La cooperante de una conocida ONG de proyección internacional me reafirma de forma gráfica en la opinión que tengo desde hace tiempo: "el hambre no vende", me dijo con convicción. Se refiere con ello a que, aun siendo una amenaza real para la supervivencia de muchos millones de personas, el hambre esté tan lejos de recibir todavía, por parte de los distintos ámbitos que en el orden humano conforman la solidaridad, una respuesta pareja a su terrible gravedad. En términos comparativos, se puede asegurar, por ejemplo, que una voraz ola engullidora de todo lo que halla a su paso tiene un impacto emocional mucho más intenso y, en consecuencia, el respaldo compasivo con los afectados es infinitamente mayor que el que provoca la imposibilidad que tanta gente tiene de poderse alimentar para mantenerse con vida.
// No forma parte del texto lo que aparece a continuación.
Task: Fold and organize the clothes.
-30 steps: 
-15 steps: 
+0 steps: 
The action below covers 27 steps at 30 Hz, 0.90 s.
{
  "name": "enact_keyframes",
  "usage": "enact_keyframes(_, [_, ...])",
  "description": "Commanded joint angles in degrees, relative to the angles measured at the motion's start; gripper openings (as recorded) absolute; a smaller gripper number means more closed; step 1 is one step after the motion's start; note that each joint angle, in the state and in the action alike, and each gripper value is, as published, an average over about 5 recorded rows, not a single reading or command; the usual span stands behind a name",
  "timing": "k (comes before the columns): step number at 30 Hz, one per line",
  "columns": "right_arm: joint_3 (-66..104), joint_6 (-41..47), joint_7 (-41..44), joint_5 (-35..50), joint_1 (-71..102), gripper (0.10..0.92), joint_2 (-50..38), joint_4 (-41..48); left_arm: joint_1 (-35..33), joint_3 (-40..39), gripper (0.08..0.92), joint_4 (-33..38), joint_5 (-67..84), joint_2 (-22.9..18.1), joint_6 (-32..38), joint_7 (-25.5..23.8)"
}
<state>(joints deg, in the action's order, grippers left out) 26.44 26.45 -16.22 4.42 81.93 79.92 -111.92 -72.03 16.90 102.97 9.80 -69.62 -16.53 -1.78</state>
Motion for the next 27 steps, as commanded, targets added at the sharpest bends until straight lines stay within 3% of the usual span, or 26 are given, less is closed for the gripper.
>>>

El tsunami que asoló hace unos meses el sudeste asiático es una prueba clara y palpable de ello. El factor de la novedad jugó un papel complementario importante. De tal calibre fue la reacción solidaria que, quienes gestionaban, canalizaban y organizaban las cuantiosas ayudas, hubieron finalmente de pedir que parasen el "carro"; es decir, las concluyeran y desviaran a otros destinos más necesitados. La excedencia de respaldo humanitario y económico transitaba por el camino de convertirse en un foco complementario de conflictos y problemas, tan inesperados ellos como indeseables.

Es por otra parte un hecho que si el acontecimiento catastrófico se repite con regularidad en el tiempo, acaba por desinteresar un tanto a la opinión pública. Así sucede, con independencia del número de muertos y afectados que se contabilice. Convertida en hábito, la catástrofe repetitiva congela y deja indiferentes los corazones.

Hace unas semanas, las inundaciones anuales que se producen en India causaron varios miles de damnificados, incluido cerca de un millar de muertos. El suceso adoleció de interés mediático; y aunque casi todos los perjudicados y sus correspondientes familias eran parias y pobres de solemnidad, la disposición humanitaria para ayudarles ha sido escasa. Los sentimientos solidarios, compasivos y de caridad se mueven, sin duda, por caminos y recovecos que son misteriosos y singulares. En la tardía reacción que se está produciendo por parte de la comunidad internacional respecto a la hambruna que padecen tantos millones de desgraciados habitantes del Níger, Mali, Burkina Faso y Mauritania, mucho tiene que ver la actitud entregada y combativa de la periodista de la BBC Hilary Andersson, volcada en cuerpo y alma en la tragedia.

En cualquier caso, resulta vergonzoso que las imágenes de tantos miles de niños convertidos en diminutos sacos de huesos, con los estómagos hinchados a punto de reventar, desorbitadas y tristes las miradas, no sean capaces de mover espontáneamente las montañas de mera justicia que necesitan y a las que tienen el más fundamental de los derechos.